La historia comienza con Frank, un niño que experimenta la intensidad del primer amor al conocer a Silvia, quien solo parece estar interesada en observar aves, ignorando todo lo demás. Ante este situación. Frank decide confeccionarse un traje de pájaro para lograr captar la atención de su Silvia.
La mecánica principal de juego se basa en la exploración y resolución de acertijos ambientales sencillos, avanzando de forma lineal. El progreso se siente como pasar las páginas de un libro ilustrado interactivo. Su ritmo pausado y enfoque en la narrativa lo hacen comparable a obras como Florence, o yéndonos un poco más atrás, Botanicula.

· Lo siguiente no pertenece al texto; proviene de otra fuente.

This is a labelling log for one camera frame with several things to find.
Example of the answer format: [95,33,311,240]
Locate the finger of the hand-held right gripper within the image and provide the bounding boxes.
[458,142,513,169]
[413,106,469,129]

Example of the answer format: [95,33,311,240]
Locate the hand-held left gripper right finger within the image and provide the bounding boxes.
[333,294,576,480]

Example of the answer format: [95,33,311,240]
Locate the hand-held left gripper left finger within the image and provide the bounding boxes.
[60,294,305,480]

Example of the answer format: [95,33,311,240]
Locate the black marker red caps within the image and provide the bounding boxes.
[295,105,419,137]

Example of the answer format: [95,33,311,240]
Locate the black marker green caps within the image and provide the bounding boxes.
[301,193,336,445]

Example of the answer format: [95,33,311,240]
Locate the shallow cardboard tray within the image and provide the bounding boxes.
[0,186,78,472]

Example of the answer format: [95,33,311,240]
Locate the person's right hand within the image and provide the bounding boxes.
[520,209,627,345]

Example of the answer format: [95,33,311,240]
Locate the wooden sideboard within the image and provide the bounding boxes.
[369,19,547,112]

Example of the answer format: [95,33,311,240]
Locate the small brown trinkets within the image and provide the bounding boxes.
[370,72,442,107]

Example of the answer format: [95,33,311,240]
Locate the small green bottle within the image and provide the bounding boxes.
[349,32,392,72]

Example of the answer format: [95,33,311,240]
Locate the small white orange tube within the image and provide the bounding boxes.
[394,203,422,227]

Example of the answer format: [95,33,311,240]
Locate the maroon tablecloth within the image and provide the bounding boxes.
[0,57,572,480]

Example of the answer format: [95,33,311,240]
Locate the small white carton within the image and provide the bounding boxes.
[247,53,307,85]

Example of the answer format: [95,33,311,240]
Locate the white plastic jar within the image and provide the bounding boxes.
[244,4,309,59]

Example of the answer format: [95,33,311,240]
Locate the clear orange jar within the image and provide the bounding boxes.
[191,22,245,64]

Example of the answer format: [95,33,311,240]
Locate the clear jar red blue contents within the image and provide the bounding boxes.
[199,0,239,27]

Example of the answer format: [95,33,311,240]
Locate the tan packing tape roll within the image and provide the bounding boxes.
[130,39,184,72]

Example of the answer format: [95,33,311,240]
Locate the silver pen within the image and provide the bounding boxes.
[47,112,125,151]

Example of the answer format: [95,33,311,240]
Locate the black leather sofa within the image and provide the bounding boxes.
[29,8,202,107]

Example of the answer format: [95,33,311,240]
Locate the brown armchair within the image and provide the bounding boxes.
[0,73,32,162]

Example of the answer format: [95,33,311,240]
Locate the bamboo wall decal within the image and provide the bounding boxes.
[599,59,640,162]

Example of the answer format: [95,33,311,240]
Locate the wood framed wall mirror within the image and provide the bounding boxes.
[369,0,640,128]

El gameplay brilla por su sencillez, resaltando la integración de los puzles con el mensaje emocional que busca transmitir. Su escasa dificultad permite que la historia fluya sin frustraciones, lo cual seguro disgustará a quien busca algún desafío. Esto último, sumado a su extremadamente corta duración –alrededor de 1 hora-, limitan su rejugabilidad.
Visualmente, el juego destaca por su estética de dibujo a lápiz, logrando una atmósfera artesanal bastante acogedora. El apartado auditivo complementa perfectamente la imagen, recurriendo a melodías suaves y efectos de sonido minimalistas que logran sumergirnos en un mundo de ensueño, paz y mucha melancolía infantil.
Tanto en Nintendo Switch como en su sucesora, el juego rinde de forma impecable debido a su baja exigencia técnica; la inexistencia de tiempos de carga en Nintendo Switch 2 hace que la transición entre escenas sea más fluida. Cabe mencionar el notable uso de la pantalla táctil en modo portátil, volviendo la interacción mucho más natural.

Conclusión
The Day I Became A Bird es una obra pequeña de muy corta duración, simple en jugabilidad e historia, pero que celebra poderosamente la imaginación y los sentimientos más puros. Totalmente recomendable para jugadores que buscan experiencias rápidas, relajantes y artísticas, siendo ideal para disfrutar en una tarde tranquila, especialmente si eres amante de los cuentos ilustrados y las historias simples.
Calificación
Y eso es todo, hemos llegado al final de la reseña de esta semana. Como siempre, agradezco enormemente a Behind Gaming por el espacio, ya que siempre es un placer compartir mi opinión acerca de un juego indie y ayudar a darle un poco más de foco a este tipo de desarrollos que, cuando menos lo esperamos, nos sorprende con verdaderas joyitas. Sin más que agregar por ahora, nos vemos en la próxima ocasión. ¡Jueguen mucho!